Among these latter amendments were the new regulations surrounding Temporary Contracts of Employment. Specifically the new Sections 198B and 198D govern the manner in which these contracts should be dealt with.
The biggest concern for business has been the much publicized limitation of fixed term contracts to a period of only three (3) months [Section 198B(3)] and the manner in which a fixed term contract that has lasted for more than three (3) months would be deemed to be of an indefinite nature (Permanent) [Section 198B(5)].
While the above is true, moreover, that any fixed term contract that was in place at the time of implementation of the above amendment (1 April 2015) would suffer the same fate and be deemed to be indefinite as well, there are certain exemptions that exist, i.e.:
- Employees earning in excess of the BCEA Section 6(3) threshold do not enjoy this protection. This threshold is currently R 205 433.30* per year (Meaning total earnings excluding overtime) and means that employees earning more than the threshold can still be safely engaged for fixed terms [Section 198B(2)(a)].

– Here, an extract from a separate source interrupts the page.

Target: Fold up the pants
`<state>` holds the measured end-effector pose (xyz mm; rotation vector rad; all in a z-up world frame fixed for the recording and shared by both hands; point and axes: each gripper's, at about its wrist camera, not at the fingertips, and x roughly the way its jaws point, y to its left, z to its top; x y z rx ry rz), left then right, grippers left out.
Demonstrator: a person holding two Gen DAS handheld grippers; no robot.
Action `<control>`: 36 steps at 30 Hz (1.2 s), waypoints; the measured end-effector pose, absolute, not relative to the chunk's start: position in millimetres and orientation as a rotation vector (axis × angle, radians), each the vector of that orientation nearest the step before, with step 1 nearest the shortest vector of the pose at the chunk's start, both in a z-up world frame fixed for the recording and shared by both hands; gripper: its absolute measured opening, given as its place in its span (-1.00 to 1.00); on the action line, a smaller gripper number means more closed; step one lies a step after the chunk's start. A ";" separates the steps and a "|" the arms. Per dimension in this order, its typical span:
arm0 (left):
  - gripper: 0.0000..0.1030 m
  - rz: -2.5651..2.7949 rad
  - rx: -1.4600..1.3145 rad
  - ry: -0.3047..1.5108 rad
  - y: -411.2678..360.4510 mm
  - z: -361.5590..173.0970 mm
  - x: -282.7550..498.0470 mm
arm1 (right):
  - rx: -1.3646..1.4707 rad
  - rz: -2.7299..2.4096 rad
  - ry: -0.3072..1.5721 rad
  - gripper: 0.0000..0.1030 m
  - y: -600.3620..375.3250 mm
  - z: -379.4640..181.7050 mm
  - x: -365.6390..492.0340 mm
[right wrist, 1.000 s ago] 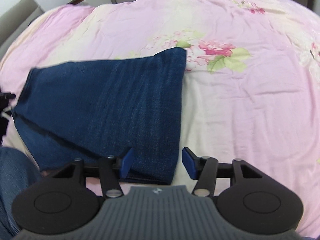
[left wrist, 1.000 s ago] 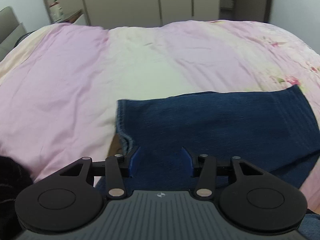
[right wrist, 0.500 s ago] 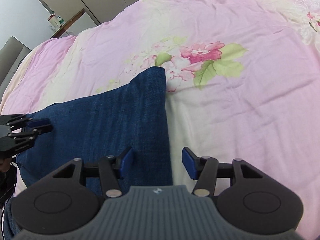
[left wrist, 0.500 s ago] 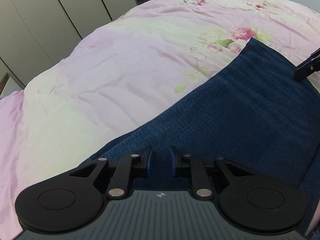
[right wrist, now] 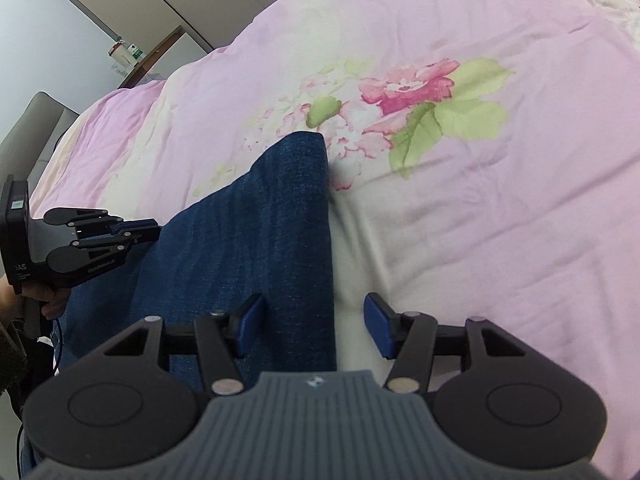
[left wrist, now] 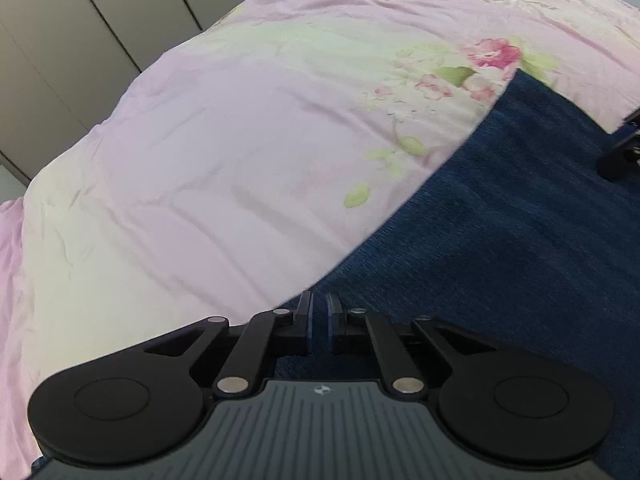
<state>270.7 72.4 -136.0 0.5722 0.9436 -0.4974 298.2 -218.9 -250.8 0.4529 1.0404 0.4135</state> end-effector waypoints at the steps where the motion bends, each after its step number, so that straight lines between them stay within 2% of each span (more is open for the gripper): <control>1: -0.85 -0.534 0.588 0.949 72.9 -129.9 260.7 | 0.450 0.416 1.039 0.00 -218.9 -250.3 297.0; 6: -0.74 -0.651 0.754 1.067 70.7 -125.7 207.9 | 0.482 0.412 1.041 -0.01 -222.8 -251.3 292.8; 7: -0.75 -0.661 0.778 1.079 70.7 -128.3 198.9 | 0.486 0.410 1.042 -0.02 -223.1 -252.4 294.3; 9: -0.98 -0.656 0.778 1.084 70.1 -133.6 189.3 | 0.491 0.408 1.042 -0.02 -223.1 -252.5 293.7; 10: -1.00 -0.647 0.764 1.096 69.4 -138.3 188.1 | 0.493 0.407 1.042 -0.02 -223.0 -252.5 292.8; 14: -1.00 -0.635 0.867 1.091 56.5 -159.5 183.3 | 0.476 0.411 1.031 -0.01 -221.9 -252.5 289.3; 20: -1.00 -0.742 0.863 1.144 56.2 -132.3 165.3 | 0.459 0.410 1.020 -0.02 -221.3 -250.8 285.2; 23: -1.00 -0.719 0.914 1.119 52.6 -135.8 147.8 | 0.458 0.411 1.018 -0.02 -221.6 -251.0 284.4; 30: -1.00 -0.744 0.894 1.177 53.2 -128.4 149.8 | 0.471 0.425 1.024 -0.02 -226.9 -251.6 279.5; 36: -1.00 -0.739 0.869 1.231 48.0 -158.6 167.6 | 0.466 0.434 1.028 0.00 -225.4 -253.3 281.0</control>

- Employers who employ less than 10 employees [Section 198B(2)(b)].**
- Employers who employ less than 50 employees and has been in business for less than two (2) years [Section 198B(2)(b)].**
- The fixed-term contract is permitted by any law, sectoral determination or collective agreement [Section 198(2)(c)], meaning that it would be possible to negotiate with a representative trade union in the workplace to allow for the use of fixed term contracts in excess of three months.
- Where the employer can prove that the nature of the work is of a limited or definite duration, such as specific construction projects or operations that are only for a defined period [Section 198B(3)(a)].
- The employer can justify the reason for the contract to be fixed for a specific term [Section 198B(3)(b) and Section 198B(4)], which would apply to situations where:
- An employer needs to temporarily replace another employee who is absent from work;
- Where there is a temporary increase in the volume of work for a period that will not exceed twelve (12) months;
- The employee is a student or recent graduate who has been employed for the purpose of being trained or gaining work experience;
- The employee is employed for a specific project that has a limited or defined duration (Construction, etc.);
- The employee is a non-citizen who has only been granted a temporary work permit;
- The work is seasonal in nature (Agriculture);
- The employee is employed in a position which is funded by an external source for a limited period; or
- The employee has reached the ordinary agreed retirement age that applies in the employer’s business.
Despite the above, there are still some limitations placed on employment that does affect all employees on fixed term contracts, such as the requirement that all employees on fixed term contracts may not be treated less favorably than employees on permanent contracts [Section 198B(8)(a)], meaning that they must receive the same value in remuneration, the same or similar benefits, access to the same opportunities for promotion, etc. unless there is a justifiable reason to do so, such as [Section 198D(2)]:
- Seniority, experience or length of service;
- The quality of quantity of work performed.
Another important factor to consider is that any employees that are employed on fixed term contracts for a period exceeding 24 months will be entitled to severance pay of one week per year of completed service upon completion of their contract term.
The last truly remarkable aspect of these new amendments with regards to fixed term contracts is the fact that any and all disputes about such contracts now must be referred to the CCMA or the relevant Bargaining Council [Section 198D].
*Subject to increase in the near-future.
**However if the employer conducts more than one business or the business was formed by the division or dissolution of an existing business, these exemptions no longer apply.